- _Problem_:
Write out word for word each line from the top of the material through the line that has "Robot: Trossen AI". Pictures do not go in.

────────

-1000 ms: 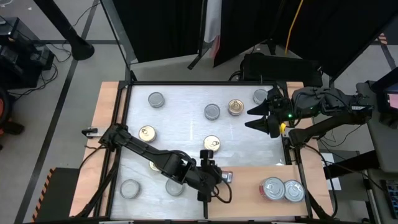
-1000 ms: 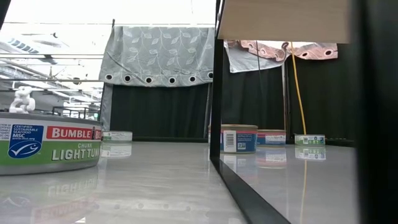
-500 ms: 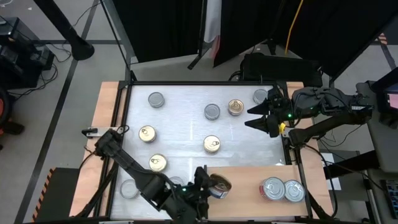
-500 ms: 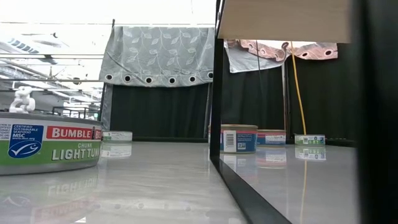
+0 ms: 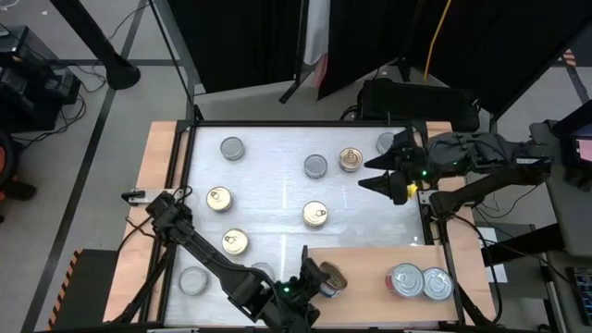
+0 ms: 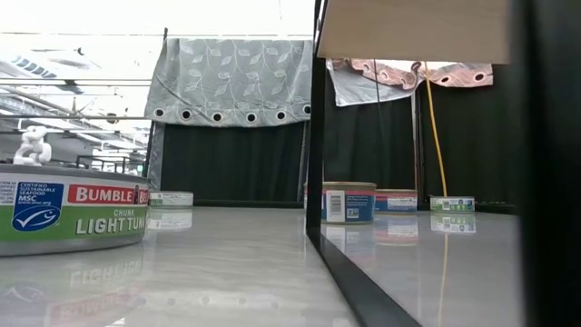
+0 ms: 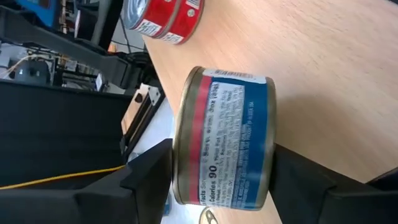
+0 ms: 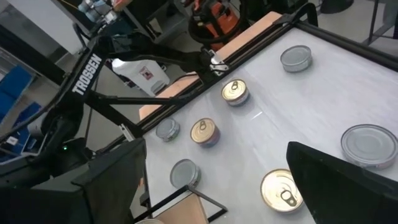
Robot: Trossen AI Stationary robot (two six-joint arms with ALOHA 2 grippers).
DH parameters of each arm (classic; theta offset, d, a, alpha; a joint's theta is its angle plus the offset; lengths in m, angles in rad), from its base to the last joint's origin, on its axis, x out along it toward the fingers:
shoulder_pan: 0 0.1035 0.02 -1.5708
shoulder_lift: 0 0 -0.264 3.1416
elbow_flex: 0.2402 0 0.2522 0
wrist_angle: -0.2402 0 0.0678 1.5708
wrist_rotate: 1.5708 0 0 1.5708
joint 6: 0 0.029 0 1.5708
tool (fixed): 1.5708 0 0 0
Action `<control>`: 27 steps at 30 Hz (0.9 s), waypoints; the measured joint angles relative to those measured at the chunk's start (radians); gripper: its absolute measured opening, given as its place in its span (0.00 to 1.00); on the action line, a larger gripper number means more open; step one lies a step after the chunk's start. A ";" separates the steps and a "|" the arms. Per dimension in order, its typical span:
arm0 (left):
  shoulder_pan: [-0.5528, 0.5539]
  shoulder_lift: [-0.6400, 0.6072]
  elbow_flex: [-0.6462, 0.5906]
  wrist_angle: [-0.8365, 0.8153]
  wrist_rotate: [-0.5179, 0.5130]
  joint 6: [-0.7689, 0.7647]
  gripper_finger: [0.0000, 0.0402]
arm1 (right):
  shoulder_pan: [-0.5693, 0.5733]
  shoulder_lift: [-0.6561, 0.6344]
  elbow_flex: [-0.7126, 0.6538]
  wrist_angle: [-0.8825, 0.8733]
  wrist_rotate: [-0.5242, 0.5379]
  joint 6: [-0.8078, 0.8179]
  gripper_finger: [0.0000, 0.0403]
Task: Stack canned seafood by type on shelf
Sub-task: Put the blue-pink tuna can on the shelf
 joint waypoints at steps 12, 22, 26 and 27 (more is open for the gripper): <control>0.023 -0.025 0.009 0.015 0.157 -0.062 0.62 | 0.000 0.025 0.000 0.027 -0.032 0.012 0.94; 0.057 -0.084 0.009 -0.033 0.336 -0.136 0.62 | 0.000 0.023 0.000 0.032 -0.033 0.008 0.94; 0.058 -0.128 0.011 -0.050 0.327 -0.264 0.62 | 0.000 0.023 0.000 0.031 -0.036 0.033 0.94; 0.056 -0.147 0.022 -0.074 0.302 -0.339 0.62 | 0.000 0.023 0.000 0.030 -0.048 0.054 0.94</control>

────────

- _Reply_:
-1000 ms: 
-1000 ms: 
-500 ms: 
-500 ms: 
+0 ms: 
+0 ms: 
+0 ms: 
+0 ms: 
Robot: Trossen AI Stationary robot (two six-joint arms with ALOHA 2 grippers).

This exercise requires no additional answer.